Dataset records
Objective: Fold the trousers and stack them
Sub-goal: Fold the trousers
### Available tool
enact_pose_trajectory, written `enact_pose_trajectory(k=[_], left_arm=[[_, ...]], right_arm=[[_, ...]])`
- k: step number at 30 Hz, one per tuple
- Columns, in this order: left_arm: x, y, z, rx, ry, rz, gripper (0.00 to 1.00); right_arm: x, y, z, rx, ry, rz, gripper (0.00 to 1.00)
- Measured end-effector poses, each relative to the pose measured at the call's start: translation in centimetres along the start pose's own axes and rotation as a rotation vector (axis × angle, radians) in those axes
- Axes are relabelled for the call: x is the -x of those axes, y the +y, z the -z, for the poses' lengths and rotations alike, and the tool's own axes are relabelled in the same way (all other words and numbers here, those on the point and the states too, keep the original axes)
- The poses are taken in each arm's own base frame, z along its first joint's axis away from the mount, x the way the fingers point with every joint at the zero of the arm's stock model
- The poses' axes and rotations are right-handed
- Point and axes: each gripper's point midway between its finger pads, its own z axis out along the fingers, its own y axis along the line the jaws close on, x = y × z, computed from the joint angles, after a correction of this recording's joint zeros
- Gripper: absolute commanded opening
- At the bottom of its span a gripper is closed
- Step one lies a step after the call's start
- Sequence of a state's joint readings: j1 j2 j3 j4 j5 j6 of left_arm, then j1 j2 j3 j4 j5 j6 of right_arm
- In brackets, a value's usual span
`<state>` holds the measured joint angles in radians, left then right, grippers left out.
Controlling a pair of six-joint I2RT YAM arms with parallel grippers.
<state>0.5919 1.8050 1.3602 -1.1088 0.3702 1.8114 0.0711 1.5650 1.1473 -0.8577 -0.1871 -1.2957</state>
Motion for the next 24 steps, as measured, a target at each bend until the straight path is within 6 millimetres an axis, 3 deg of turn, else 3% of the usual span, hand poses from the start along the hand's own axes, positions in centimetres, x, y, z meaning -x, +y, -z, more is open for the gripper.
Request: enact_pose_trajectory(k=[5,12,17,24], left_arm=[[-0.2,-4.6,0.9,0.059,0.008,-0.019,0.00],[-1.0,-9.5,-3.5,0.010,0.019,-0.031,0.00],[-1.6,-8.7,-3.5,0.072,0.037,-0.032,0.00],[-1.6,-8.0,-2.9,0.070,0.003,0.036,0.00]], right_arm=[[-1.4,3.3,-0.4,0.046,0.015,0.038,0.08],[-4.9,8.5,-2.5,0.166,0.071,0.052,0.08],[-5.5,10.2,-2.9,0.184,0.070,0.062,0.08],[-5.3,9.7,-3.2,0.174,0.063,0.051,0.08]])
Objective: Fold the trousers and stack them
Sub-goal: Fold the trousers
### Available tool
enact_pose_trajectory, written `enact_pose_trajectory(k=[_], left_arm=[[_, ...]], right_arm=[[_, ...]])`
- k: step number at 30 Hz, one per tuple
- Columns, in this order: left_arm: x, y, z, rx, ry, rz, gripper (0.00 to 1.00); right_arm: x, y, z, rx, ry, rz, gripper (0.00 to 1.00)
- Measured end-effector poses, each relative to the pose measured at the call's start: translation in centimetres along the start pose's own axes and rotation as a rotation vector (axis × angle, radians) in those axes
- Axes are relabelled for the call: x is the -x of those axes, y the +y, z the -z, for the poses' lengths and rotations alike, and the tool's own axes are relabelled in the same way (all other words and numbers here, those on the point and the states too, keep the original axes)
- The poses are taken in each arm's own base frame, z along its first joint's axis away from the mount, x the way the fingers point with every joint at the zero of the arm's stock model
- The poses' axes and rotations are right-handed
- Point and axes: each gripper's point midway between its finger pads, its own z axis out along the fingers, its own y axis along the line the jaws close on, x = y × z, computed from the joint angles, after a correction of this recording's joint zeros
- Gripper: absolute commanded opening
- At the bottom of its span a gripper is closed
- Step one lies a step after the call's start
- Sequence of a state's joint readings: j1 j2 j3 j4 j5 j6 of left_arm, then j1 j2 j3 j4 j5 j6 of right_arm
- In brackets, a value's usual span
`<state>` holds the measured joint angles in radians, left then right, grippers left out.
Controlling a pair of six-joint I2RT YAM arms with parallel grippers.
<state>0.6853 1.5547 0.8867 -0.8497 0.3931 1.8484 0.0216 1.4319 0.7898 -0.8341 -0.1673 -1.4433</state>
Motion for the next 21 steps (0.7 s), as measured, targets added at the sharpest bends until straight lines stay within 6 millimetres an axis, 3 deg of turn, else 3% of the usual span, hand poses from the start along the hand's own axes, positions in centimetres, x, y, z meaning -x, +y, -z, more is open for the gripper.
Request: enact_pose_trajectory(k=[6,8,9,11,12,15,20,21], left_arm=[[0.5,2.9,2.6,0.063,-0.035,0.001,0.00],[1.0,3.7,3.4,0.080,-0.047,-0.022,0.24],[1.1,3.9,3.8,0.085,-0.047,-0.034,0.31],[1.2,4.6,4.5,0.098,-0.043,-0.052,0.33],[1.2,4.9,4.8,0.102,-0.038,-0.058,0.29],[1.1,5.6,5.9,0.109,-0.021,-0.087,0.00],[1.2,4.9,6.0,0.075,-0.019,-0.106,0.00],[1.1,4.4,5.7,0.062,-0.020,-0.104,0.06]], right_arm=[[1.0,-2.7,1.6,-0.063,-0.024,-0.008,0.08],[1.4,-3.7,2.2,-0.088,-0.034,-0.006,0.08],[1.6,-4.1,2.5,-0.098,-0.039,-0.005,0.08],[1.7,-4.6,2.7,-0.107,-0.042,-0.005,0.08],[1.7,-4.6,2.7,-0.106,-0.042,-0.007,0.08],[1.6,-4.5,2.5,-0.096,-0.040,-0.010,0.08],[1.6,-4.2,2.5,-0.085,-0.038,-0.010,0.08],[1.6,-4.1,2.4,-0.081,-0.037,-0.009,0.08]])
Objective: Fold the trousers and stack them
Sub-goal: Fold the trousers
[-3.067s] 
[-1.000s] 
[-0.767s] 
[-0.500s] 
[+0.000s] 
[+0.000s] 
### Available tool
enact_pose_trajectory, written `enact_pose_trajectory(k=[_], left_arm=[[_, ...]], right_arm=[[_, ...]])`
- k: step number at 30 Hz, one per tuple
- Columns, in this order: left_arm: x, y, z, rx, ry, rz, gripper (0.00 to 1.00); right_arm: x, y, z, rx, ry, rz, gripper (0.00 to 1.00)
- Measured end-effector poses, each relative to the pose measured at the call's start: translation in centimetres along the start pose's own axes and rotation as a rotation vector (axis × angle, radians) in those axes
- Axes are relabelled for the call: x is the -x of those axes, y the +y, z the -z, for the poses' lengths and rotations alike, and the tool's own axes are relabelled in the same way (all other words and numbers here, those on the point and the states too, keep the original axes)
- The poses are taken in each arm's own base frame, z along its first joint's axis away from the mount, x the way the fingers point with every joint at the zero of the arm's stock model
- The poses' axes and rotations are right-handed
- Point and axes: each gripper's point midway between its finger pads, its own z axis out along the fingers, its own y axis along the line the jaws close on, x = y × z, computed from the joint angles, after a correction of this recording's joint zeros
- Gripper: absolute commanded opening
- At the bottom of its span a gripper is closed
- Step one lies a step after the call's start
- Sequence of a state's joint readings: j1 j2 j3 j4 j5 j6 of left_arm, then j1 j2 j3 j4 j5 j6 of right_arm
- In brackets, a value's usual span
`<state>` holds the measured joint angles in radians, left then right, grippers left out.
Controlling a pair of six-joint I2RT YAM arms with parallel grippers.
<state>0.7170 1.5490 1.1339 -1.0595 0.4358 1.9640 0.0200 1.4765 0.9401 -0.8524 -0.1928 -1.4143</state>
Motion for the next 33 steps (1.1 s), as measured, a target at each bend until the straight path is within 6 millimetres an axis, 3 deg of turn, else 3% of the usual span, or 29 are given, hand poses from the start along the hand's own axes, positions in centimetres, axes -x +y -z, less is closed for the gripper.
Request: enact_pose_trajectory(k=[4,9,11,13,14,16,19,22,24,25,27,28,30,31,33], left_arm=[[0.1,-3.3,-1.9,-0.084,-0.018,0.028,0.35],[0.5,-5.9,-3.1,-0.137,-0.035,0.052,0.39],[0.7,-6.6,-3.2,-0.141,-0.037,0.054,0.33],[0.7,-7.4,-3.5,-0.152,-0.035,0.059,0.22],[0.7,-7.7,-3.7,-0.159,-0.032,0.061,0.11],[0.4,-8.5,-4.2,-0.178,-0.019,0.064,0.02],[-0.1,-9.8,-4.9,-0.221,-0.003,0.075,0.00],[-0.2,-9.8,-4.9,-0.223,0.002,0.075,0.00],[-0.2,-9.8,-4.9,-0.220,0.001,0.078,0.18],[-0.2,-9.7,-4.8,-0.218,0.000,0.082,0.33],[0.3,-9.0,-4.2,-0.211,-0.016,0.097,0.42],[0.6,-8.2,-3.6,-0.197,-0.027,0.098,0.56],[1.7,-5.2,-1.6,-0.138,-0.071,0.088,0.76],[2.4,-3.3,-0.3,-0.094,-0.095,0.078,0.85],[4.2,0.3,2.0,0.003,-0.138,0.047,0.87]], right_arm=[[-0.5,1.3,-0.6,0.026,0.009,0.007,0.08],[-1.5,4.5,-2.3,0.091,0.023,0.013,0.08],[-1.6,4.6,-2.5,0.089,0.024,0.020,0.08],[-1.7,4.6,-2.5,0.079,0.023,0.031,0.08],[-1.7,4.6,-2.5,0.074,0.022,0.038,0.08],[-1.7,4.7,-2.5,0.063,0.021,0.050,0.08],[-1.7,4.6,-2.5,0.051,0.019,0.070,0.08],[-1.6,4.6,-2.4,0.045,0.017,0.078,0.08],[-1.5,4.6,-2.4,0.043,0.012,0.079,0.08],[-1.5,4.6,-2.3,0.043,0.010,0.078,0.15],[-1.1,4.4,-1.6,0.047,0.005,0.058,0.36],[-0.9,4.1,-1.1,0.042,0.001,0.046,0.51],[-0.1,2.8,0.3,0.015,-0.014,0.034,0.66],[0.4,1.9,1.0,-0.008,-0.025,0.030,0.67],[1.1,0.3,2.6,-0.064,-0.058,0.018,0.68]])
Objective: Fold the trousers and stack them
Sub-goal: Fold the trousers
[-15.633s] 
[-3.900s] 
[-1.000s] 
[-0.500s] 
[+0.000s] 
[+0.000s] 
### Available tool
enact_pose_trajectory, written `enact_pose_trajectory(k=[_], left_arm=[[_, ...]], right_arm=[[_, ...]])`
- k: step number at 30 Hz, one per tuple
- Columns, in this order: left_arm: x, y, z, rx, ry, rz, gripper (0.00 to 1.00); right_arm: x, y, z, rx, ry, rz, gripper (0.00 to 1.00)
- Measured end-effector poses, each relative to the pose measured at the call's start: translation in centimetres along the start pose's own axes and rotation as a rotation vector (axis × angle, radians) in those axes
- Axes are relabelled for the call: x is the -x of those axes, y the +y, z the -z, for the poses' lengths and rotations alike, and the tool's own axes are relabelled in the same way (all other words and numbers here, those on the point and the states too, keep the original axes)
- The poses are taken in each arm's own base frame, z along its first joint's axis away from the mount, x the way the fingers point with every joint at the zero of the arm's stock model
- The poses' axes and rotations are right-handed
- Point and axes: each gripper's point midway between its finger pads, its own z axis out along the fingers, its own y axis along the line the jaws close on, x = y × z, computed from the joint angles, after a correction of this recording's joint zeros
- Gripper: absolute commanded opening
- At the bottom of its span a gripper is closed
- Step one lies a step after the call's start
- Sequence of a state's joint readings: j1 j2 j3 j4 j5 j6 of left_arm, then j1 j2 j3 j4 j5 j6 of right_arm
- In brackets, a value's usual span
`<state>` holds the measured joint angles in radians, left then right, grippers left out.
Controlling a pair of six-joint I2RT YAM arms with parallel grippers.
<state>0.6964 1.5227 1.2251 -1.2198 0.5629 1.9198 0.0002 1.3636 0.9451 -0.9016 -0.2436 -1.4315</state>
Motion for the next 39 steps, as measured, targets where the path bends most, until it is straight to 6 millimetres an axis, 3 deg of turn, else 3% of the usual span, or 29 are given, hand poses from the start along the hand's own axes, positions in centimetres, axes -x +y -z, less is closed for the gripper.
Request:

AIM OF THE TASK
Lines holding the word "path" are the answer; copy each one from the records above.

ANSWER FOR THE TASK
Motion for the next 24 steps, as measured, a target at each bend until the straight path is within 6 millimetres an axis, 3 deg of turn, else 3% of the usual span, hand poses from the start along the hand's own axes, positions in centimetres, x, y, z meaning -x, +y, -z, more is open for the gripper.
Motion for the next 33 steps (1.1 s), as measured, a target at each bend until the straight path is within 6 millimetres an axis, 3 deg of turn, else 3% of the usual span, or 29 are given, hand poses from the start along the hand's own axes, positions in centimetres, axes -x +y -z, less is closed for the gripper.
Motion for the next 39 steps, as measured, targets where the path bends most, until it is straight to 6 millimetres an axis, 3 deg of turn, else 3% of the usual span, or 29 are given, hand poses from the start along the hand's own axes, positions in centimetres, axes -x +y -z, less is closed for the gripper.

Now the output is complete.